REQUIRED WORK: Print, exactly as given, each line of the data from the line containing "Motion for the" up to and including its last line.

SOURCE DATA:
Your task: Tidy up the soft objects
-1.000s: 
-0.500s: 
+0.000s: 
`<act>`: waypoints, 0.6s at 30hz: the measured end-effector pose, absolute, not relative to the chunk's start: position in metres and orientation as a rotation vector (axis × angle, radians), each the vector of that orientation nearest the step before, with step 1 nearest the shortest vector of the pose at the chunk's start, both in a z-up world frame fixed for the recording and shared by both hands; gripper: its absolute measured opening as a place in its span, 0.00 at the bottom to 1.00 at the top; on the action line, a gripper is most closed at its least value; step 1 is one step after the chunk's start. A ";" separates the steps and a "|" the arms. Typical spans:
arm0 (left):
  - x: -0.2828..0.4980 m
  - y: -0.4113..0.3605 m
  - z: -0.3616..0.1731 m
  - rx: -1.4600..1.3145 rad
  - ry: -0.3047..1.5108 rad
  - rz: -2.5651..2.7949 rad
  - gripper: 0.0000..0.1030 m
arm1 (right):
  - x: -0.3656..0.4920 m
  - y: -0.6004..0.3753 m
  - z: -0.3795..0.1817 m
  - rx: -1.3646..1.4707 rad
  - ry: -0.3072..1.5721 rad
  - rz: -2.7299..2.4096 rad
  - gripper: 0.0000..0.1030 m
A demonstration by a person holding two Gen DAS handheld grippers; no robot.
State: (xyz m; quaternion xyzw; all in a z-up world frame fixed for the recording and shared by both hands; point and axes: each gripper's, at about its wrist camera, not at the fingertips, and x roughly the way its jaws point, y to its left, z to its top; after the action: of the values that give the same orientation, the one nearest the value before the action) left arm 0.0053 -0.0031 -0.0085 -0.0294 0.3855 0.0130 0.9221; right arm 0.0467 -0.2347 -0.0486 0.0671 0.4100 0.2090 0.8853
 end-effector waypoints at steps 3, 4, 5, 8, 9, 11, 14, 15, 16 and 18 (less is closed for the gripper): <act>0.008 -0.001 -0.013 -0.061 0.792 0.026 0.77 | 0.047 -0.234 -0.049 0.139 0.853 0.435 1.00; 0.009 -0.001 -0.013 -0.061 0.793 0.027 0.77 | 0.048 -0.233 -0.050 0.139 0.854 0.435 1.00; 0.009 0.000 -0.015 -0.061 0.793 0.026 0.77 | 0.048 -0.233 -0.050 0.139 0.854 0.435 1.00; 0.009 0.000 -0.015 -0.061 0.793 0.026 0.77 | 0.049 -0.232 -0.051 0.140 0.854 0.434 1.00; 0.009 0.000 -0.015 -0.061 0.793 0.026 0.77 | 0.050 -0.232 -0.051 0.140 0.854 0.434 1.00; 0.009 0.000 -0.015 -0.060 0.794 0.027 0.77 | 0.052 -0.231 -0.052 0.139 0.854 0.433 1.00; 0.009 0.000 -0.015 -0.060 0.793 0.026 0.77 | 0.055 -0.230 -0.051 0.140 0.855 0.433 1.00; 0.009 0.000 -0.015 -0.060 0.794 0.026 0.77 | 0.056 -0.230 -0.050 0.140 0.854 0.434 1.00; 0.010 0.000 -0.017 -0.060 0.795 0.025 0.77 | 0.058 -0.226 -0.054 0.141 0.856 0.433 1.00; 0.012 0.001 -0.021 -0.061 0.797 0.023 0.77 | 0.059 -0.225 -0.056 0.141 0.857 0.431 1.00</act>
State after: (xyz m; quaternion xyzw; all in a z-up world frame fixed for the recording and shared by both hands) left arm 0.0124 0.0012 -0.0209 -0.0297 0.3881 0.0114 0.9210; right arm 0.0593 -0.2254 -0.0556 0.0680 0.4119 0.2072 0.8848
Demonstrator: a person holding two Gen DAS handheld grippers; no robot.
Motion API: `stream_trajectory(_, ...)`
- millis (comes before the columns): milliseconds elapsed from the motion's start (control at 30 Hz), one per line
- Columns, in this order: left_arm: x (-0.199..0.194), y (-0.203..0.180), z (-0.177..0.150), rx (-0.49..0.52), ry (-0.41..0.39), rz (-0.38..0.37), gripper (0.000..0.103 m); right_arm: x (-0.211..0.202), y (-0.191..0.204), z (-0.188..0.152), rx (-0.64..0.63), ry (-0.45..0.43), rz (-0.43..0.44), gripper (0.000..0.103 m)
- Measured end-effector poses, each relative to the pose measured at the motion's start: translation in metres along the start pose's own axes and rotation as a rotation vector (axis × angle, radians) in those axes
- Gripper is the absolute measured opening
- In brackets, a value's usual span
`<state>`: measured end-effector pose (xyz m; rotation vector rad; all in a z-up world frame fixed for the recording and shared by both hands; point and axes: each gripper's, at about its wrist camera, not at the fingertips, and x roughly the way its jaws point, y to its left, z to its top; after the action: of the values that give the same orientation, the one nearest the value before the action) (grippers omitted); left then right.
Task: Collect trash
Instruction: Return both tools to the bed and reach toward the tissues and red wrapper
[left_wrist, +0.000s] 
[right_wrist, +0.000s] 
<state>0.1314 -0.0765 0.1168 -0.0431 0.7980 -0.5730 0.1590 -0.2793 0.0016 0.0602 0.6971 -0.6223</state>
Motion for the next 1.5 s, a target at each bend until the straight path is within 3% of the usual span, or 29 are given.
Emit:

WRITTEN ANSWER:
Motion for the next 1.5 s, a target at each bend until the straight path is within 3% of the usual span, or 29 are given.
Emit:

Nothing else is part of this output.